Networking…let’s try this again. To understand how to network effectively, we first need to understand why we don’t like it. In my opinion (which is one perspective), it stems from how networking is presented to us. I have heard all too often that networking is all about “putting yourself out there.” “You have to go and get what you want.” “You need to sell yourself.” All of these statements are inherently correct. However, these are all things that are a result of networking but are not necessarily how we should approach a networking event. Approaching a networking event with this mindset inherently leads to the question, “How do I sell myself to a stranger?” Then I start thinking about how I would feel if a stranger approached me and started jibber-jabbering about all of his or her publications and collaborations with high-powered blah, blah, blah…and the answer is…I’m feeling it’s time for another beer. Frankly, that’s where networking falls apart for most of us: The whole premise doesn’t fit how we typically interact with folks. Presenting ourselves as commercials is not natural for any of us, which leads to my next point.

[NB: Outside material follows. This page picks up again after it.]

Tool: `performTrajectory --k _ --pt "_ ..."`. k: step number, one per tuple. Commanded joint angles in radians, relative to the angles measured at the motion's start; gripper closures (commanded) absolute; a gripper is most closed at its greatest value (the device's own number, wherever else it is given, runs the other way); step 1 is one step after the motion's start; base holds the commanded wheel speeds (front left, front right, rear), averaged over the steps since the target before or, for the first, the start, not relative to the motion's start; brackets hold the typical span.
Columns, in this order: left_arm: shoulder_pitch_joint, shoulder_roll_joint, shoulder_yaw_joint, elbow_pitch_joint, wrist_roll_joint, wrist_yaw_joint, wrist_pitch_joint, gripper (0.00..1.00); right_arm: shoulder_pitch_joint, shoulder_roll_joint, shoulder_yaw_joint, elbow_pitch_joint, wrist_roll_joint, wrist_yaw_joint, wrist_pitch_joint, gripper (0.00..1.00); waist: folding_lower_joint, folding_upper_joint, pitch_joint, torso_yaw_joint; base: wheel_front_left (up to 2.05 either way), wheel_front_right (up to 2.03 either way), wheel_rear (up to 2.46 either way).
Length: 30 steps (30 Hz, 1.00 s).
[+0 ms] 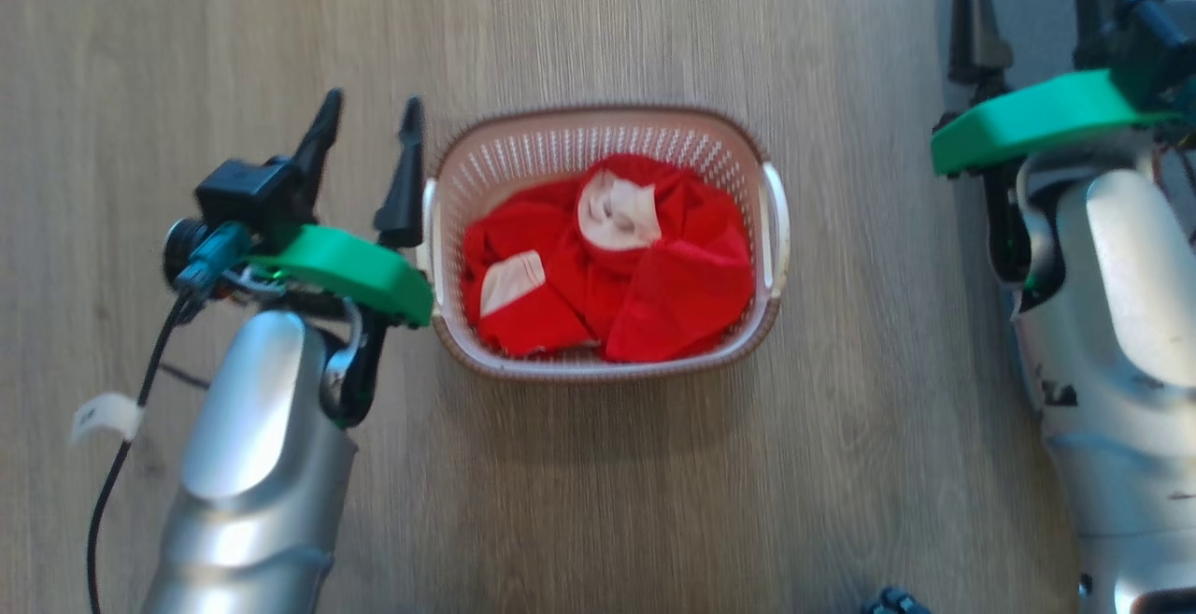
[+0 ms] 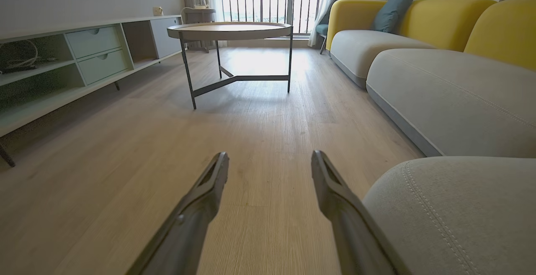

Our goal as job seekers is to get a job, but that’s not happening at a networking event. The sole purpose of networking is to build relationships and advocates: people that know you, like you, and trust you enough to put their professional reputation on the line for you. It’s that simple. It’s completely inappropriate to think you can accomplish anything more than making a positive impression at a networking event. All you have is 5-10 minutes per conversation with each person. I don’t know about you, but I can barely take a shower in five minutes. The point is, networking is an opportunity to expand your network and increase your chances of meeting someone in a decision-making hiring role. Now that we understand the problem, let’s get to “a” solution. (There is always more than one solution.)
First, there is one law of networking that we all need to understand before we continue. It is not a matter of if things get awkward; it’s just a matter of when. Don’t worry, it’s not you, it’s EVERYONE!! The sooner you accept this truth, the better off you will be. Second, I treat every networking event as a stepping stone to an additional, more meaningful conversation in an environment that is much less distracting. That’s right, the sole act of attending a networking event is not sufficient enough to progress your job search. More steps are necessary.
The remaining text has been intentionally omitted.